The Maine girls high school hockey team traveled out to South Bend, Indiana to compete in the Irish cup tournament. Maine girls came in 2nd place after playing in a tough championship game.

Girls hockey is growing consistently and only becoming a bigger sport.

According to USA hockey, 75,832 girls registered to play in the 2016-2017 season. With girls hockey growing to unbelievable numbers hockey is finally becoming available to more girls across the country.

Despite the major growth of the game girls are still not allowed to check in hockey.

“I don’t feel that it’s fair to the female gender,” said offensive player Phoebe Moore. “America wants to have equality but we don’t see it on the ice.”

Often the argument is made that girls are too fragile or weak to hit in hockey and will cause more injuries to girl players, but more harm is being done than good by not allowing girls to play to their full potential.

“Girls can check if they are on a co-ed team,” Moore said. “Then girls be able to check in an all girls league.”

Not allowing girls to check and learn how to properly protect themselves from a hit, increases their risk of injury more than if legal hits became allowed and taught. According to NATA, younger boy players had a higher knowledge on safe gameplay then the girls did.

If girls are trained with boys to check, they will be able to keep up and excel in their sport.

“If girls are taught how to properly check we could hit efficiently and not injure each other,” Forward Mimi Schaefer said.

Most girls playing now at the high school level have been playing for long enough to remember times when a girls hockey team wasn’t an option for them, and girls had the option to play on a boys team or not at all.

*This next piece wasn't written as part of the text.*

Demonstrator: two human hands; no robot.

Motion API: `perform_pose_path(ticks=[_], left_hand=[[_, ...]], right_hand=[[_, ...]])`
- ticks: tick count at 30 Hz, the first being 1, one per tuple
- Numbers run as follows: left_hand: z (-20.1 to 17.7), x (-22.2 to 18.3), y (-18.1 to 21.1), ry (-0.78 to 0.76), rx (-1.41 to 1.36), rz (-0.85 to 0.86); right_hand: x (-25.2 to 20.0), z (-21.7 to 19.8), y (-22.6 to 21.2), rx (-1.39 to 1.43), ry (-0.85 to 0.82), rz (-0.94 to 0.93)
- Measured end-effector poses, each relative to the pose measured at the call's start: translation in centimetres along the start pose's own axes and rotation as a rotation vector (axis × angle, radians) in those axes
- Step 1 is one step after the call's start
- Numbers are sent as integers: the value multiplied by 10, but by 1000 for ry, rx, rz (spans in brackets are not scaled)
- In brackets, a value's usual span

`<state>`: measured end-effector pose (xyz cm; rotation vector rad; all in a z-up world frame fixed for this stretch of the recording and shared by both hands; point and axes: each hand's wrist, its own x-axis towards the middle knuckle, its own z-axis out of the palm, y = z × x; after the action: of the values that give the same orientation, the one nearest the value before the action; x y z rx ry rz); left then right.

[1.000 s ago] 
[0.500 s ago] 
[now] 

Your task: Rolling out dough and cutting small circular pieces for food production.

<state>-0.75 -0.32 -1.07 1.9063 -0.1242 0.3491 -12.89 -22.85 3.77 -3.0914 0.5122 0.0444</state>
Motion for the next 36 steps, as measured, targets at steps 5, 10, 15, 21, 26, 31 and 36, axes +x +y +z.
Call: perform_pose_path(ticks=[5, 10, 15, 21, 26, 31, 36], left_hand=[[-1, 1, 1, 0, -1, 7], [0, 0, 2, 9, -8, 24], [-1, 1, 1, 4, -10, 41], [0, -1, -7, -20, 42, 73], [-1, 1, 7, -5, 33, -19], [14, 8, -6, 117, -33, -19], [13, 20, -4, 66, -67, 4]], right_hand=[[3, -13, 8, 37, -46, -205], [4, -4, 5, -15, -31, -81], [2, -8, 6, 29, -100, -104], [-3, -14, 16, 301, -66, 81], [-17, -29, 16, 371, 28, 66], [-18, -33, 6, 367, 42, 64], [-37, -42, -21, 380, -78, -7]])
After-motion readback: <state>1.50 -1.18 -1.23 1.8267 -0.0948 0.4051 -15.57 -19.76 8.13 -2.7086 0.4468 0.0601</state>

“It becomes difficult when I can’t hit,” Schaefer said. “It is a physical game and when it doesn’t have that physical element it becomes harder to play competitively.”

Some girls still don’t have the option to play in an all girls league, so they play on their local boys team, where from Bantam (typically youth 14 and up) and older they are allowed to hit.

In these cases girls are checking alongside their teammates and are trained how to. Yet girls playing other girls in high school are not allowed to hit.

Taking out this competitive element in the game for only girls is unfair and unrealistic in today’s society. In all sports, training is necessary—hockey is no exception.

If girls are trained with boys to check, they will be able to keep up and excel in their sport. Holding back girls from what they are passionate about is a step backwards in all cases and sends a loud and clear message to all young girls that they are less than what they capable of.